[What the exercise asks]
Please keep to the lines below from the one with "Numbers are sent" through the one with "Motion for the", and restate them word for word, ends included.

[Provided data]
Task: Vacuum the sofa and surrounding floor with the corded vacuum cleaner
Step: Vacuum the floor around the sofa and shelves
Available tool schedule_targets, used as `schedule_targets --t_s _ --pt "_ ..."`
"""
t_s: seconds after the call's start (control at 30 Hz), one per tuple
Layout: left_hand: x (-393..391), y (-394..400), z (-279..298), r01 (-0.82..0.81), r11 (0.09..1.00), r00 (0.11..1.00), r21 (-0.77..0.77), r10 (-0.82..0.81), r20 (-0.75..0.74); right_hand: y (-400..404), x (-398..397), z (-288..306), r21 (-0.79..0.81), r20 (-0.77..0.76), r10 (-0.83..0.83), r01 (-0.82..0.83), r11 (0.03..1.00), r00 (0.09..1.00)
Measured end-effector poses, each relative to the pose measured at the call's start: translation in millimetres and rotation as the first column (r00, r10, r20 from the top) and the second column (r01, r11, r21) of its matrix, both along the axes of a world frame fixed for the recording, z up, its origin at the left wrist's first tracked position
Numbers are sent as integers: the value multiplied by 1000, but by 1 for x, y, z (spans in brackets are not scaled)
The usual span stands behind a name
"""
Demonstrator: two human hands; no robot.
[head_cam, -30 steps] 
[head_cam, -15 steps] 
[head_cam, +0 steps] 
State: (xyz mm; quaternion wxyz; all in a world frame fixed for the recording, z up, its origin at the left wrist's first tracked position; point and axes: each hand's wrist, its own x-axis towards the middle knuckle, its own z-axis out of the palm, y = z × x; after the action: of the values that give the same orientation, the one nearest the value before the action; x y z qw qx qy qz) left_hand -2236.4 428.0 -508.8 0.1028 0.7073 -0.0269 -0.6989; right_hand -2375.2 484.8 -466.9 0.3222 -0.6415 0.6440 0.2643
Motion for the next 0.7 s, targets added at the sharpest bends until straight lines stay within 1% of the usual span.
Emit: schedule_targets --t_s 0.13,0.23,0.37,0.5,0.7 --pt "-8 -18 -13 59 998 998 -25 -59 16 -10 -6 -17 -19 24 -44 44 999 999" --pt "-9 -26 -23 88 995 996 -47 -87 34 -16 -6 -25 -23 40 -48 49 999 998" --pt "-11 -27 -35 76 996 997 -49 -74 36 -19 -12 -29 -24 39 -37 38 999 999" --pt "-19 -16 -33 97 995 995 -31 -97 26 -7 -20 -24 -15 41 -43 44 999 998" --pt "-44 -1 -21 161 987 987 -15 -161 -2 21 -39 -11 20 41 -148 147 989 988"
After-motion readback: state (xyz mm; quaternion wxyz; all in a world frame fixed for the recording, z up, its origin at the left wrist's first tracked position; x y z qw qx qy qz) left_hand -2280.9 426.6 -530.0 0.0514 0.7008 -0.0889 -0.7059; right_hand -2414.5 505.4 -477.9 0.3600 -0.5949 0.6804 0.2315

[Your solution]
Numbers are sent as integers: the value multiplied by 1000, but by 1 for x, y, z (spans in brackets are not scaled)
The usual span stands behind a name
"""
Demonstrator: two human hands; no robot.
[head_cam, -30 steps] 
[head_cam, -15 steps] 
[head_cam, +0 steps] 
State: (xyz mm; quaternion wxyz; all in a world frame fixed for the recording, z up, its origin at the left wrist's first tracked position; point and axes: each hand's wrist, its own x-axis towards the middle knuckle, its own z-axis out of the palm, y = z × x; after the action: of the values that give the same orientation, the one nearest the value before the action; x y z qw qx qy qz) left_hand -2236.4 428.0 -508.8 0.1028 0.7073 -0.0269 -0.6989; right_hand -2375.2 484.8 -466.9 0.3222 -0.6415 0.6440 0.2643
Motion for the next 0.7 s, targets added at the sharpest bends until straight lines stay within 1% of the usual span.

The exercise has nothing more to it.